(Beginning of INPUT DATA)

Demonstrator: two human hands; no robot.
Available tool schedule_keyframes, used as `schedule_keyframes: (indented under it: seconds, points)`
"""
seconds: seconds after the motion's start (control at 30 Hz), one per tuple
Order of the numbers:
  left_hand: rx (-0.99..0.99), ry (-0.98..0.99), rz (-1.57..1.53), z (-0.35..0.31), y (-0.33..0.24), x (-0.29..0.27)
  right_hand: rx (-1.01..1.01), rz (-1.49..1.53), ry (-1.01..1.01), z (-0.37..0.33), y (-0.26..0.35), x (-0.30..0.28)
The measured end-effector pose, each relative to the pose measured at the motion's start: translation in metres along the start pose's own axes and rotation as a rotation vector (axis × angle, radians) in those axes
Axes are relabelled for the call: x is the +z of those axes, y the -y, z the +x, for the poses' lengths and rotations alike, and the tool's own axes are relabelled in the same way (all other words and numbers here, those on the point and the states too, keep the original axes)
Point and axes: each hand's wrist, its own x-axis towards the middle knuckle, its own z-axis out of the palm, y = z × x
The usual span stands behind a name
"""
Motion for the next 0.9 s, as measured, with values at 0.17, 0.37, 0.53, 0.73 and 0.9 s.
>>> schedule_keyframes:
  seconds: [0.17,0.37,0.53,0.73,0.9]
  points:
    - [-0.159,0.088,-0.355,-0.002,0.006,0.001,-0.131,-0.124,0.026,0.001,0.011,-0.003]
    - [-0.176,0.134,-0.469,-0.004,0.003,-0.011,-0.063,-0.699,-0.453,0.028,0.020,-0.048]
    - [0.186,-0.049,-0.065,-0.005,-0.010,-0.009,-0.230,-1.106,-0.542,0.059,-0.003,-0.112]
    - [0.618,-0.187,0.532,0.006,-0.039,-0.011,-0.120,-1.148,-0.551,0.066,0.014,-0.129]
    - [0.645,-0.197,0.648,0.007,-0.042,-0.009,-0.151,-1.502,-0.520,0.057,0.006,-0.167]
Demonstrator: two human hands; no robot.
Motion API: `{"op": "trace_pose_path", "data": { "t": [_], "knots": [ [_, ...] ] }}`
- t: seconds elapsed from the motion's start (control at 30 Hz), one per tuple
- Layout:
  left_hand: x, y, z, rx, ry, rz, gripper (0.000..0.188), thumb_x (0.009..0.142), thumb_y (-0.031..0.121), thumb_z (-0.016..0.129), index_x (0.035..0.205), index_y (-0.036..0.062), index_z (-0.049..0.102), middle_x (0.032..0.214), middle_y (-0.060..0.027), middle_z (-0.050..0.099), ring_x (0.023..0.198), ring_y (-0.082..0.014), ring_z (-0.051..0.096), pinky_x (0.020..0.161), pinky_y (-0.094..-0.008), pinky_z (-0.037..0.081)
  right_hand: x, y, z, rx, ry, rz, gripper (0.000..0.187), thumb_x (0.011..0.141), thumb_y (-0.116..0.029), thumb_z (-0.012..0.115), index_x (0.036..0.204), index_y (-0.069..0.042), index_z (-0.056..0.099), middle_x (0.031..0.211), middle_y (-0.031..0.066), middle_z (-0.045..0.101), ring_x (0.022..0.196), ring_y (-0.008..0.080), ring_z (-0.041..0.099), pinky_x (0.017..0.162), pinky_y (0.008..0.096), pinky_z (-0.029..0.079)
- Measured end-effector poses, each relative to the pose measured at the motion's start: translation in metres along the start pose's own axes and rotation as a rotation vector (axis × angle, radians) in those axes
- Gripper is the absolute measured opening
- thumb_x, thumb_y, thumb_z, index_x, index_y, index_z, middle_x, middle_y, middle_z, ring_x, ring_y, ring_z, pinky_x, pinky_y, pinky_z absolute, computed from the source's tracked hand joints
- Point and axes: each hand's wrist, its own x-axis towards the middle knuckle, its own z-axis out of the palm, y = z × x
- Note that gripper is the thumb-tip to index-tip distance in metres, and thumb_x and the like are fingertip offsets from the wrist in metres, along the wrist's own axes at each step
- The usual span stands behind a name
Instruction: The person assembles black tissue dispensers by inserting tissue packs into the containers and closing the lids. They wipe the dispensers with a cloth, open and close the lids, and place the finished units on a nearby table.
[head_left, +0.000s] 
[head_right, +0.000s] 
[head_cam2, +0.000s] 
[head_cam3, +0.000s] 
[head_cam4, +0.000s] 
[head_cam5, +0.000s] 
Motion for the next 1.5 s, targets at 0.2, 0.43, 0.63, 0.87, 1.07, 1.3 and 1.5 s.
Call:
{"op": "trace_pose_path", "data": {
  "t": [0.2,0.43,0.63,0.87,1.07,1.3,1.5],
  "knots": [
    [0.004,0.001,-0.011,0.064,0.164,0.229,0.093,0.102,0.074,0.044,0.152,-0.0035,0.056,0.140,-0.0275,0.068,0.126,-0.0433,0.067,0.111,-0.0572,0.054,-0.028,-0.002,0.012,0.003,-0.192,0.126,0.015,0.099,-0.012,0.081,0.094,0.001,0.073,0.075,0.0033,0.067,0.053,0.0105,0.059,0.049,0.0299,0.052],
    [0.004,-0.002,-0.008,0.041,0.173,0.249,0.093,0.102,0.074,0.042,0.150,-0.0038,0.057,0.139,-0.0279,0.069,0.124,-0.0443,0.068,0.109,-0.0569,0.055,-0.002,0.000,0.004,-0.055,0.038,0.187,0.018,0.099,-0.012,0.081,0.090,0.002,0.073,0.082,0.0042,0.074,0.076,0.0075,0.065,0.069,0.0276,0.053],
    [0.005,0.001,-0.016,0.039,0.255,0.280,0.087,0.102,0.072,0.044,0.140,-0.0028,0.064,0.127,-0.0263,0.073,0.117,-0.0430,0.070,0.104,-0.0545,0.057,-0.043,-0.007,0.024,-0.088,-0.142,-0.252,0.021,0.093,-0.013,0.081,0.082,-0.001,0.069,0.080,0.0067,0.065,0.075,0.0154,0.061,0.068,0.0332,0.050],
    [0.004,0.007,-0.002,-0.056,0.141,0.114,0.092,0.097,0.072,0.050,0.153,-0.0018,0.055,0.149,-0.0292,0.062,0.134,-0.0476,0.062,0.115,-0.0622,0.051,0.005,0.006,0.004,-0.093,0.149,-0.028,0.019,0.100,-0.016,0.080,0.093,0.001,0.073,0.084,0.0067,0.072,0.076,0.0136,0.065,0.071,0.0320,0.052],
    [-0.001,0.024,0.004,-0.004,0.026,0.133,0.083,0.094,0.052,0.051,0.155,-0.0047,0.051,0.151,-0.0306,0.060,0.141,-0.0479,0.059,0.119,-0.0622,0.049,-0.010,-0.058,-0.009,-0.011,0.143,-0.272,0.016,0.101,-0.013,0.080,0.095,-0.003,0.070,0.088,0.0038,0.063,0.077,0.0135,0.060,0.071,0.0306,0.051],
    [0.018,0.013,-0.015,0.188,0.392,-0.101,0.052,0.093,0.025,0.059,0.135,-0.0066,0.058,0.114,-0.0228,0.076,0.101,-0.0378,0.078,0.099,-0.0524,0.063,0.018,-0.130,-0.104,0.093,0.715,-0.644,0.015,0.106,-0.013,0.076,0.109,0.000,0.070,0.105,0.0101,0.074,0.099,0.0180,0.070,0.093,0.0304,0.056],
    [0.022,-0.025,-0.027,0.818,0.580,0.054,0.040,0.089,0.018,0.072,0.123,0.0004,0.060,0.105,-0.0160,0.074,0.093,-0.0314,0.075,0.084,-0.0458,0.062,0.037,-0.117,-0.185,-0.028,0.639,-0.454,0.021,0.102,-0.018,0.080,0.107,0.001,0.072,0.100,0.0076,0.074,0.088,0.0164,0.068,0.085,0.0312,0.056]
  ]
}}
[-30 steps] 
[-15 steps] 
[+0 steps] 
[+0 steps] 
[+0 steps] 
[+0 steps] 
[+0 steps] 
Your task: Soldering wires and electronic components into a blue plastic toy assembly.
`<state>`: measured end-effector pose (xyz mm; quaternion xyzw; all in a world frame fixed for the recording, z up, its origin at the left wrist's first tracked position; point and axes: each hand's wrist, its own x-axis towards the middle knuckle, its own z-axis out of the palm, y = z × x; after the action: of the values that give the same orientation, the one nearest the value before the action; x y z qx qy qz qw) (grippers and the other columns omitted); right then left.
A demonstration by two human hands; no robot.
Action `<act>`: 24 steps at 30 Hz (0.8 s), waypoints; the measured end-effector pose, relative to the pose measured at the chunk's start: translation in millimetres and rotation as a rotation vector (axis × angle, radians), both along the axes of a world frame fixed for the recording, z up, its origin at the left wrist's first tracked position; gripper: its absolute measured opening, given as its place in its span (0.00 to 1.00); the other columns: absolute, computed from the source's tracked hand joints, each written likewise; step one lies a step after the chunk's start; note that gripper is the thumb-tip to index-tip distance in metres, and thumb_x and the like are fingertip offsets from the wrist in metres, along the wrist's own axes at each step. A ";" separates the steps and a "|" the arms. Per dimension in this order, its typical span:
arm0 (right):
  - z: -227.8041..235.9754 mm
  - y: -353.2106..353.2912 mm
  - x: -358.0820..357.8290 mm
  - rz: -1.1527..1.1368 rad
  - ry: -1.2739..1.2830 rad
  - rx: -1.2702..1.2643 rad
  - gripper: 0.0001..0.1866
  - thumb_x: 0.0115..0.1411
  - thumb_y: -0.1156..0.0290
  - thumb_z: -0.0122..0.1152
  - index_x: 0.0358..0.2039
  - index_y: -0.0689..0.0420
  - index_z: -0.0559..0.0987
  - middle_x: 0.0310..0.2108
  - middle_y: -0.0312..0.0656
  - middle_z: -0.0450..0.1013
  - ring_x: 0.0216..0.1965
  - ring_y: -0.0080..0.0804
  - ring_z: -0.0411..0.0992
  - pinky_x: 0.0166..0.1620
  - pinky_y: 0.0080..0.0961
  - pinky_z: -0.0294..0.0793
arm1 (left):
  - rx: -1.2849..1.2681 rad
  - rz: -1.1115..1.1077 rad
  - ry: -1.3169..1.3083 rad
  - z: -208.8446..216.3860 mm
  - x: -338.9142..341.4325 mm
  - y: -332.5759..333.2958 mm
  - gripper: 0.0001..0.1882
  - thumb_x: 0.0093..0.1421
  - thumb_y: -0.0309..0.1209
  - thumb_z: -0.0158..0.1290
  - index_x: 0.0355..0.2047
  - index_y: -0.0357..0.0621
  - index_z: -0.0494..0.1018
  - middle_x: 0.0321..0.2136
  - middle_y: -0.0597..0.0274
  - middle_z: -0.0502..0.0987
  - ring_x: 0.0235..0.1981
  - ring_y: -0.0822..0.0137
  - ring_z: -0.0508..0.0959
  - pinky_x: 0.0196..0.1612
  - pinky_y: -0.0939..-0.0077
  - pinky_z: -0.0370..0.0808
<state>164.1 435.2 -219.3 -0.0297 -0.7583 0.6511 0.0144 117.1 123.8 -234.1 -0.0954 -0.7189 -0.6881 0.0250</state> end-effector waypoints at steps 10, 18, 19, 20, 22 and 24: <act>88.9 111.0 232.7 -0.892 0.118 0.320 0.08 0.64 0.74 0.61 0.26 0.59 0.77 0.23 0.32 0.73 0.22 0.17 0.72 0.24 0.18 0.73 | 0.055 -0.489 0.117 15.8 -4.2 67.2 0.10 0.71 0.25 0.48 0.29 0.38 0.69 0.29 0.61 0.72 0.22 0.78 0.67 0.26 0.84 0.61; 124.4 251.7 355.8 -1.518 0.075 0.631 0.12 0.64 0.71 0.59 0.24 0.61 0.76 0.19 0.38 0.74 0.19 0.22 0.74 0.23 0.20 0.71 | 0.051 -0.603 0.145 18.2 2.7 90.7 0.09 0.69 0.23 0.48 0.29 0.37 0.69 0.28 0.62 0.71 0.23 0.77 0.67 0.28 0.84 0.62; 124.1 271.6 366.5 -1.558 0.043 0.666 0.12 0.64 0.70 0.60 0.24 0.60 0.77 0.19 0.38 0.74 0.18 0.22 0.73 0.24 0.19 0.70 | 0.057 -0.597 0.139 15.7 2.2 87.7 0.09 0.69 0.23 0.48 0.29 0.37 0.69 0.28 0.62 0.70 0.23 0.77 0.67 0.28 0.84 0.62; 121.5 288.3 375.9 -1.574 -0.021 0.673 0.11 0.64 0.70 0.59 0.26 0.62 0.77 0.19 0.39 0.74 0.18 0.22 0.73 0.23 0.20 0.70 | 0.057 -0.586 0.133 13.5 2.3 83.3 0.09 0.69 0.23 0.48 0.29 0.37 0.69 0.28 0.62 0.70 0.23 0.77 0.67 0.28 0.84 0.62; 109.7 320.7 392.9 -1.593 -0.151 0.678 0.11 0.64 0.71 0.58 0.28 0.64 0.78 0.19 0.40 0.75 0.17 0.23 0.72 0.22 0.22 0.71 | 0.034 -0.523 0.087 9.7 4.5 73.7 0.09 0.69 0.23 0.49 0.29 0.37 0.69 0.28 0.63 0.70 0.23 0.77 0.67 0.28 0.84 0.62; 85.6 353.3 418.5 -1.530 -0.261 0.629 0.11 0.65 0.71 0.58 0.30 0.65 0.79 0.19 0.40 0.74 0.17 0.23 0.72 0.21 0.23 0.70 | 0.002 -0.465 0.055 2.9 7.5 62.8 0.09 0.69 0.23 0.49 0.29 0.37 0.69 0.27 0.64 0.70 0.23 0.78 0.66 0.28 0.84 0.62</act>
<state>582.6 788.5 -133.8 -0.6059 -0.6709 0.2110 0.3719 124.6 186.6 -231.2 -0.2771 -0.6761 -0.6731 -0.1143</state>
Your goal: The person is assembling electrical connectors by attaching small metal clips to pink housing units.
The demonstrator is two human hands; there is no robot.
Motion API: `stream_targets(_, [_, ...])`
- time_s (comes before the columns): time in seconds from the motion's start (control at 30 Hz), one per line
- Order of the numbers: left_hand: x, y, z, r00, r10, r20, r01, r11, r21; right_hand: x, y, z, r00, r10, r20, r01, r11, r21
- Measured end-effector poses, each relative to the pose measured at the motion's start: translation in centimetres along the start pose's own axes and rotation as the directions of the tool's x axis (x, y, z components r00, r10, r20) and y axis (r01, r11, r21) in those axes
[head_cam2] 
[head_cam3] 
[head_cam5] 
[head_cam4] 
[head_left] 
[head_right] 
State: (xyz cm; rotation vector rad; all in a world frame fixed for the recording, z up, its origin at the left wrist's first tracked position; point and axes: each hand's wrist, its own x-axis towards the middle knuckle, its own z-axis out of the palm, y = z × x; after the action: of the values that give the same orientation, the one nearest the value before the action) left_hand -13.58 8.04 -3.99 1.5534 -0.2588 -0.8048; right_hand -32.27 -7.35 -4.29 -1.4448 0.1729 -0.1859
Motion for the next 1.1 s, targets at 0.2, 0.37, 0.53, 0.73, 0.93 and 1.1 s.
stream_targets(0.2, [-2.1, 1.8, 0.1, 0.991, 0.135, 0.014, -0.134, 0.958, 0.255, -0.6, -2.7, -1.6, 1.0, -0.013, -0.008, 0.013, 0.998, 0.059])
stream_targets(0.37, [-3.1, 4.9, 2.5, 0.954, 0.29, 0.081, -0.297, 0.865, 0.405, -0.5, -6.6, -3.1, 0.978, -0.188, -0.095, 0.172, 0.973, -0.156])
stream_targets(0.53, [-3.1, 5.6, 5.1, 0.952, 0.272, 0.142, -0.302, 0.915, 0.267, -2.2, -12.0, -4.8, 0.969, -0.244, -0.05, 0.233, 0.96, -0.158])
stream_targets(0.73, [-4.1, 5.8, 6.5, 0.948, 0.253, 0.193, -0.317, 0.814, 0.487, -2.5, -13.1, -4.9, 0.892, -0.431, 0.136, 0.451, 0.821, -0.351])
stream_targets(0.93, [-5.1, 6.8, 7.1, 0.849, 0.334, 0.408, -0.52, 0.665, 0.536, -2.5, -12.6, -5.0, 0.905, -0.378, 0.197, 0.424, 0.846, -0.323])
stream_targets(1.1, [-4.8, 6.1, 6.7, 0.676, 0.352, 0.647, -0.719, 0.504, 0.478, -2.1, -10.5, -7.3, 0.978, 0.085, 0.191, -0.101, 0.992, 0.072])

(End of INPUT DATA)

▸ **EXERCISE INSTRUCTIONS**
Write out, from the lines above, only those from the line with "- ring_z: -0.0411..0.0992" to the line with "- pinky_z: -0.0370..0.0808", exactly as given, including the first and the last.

▸ **FINAL ANSWER**
  - ring_z: -0.0411..0.0992
  - pinky_x: 0.0166..0.1620
  - pinky_y: 0.0080..0.0961
  - pinky_z: -0.0294..0.0793
arm1 (left):
  - rx: -1.2849..1.2681 rad
  - rz: -1.1115..1.1077 rad
  - ry: -1.3169..1.3083 rad
  - z: -208.8446..216.3860 mm
  - x: -338.9142..341.4325 mm
  - y: -332.5759..333.2958 mm
  - gripper: 0.0001..0.1882
  - thumb_x: 0.0093..0.1421
  - thumb_y: -0.0309..0.1209
  - thumb_z: -0.0158..0.1290
  - index_x: 0.0355..0.2047
  - index_y: -0.0357..0.0621
  - index_z: -0.0494..0.1018
  - middle_x: 0.0321..0.2136
  - middle_y: -0.0597..0.0274
  - middle_z: -0.0502..0.0987
  - ring_x: 0.0235..0.1981
  - ring_y: -0.0822..0.0137
  - ring_z: -0.0508..0.0959
  - pinky_x: 0.0196..0.1612
  - pinky_y: -0.0939..-0.0077
  - pinky_z: -0.0370..0.0808

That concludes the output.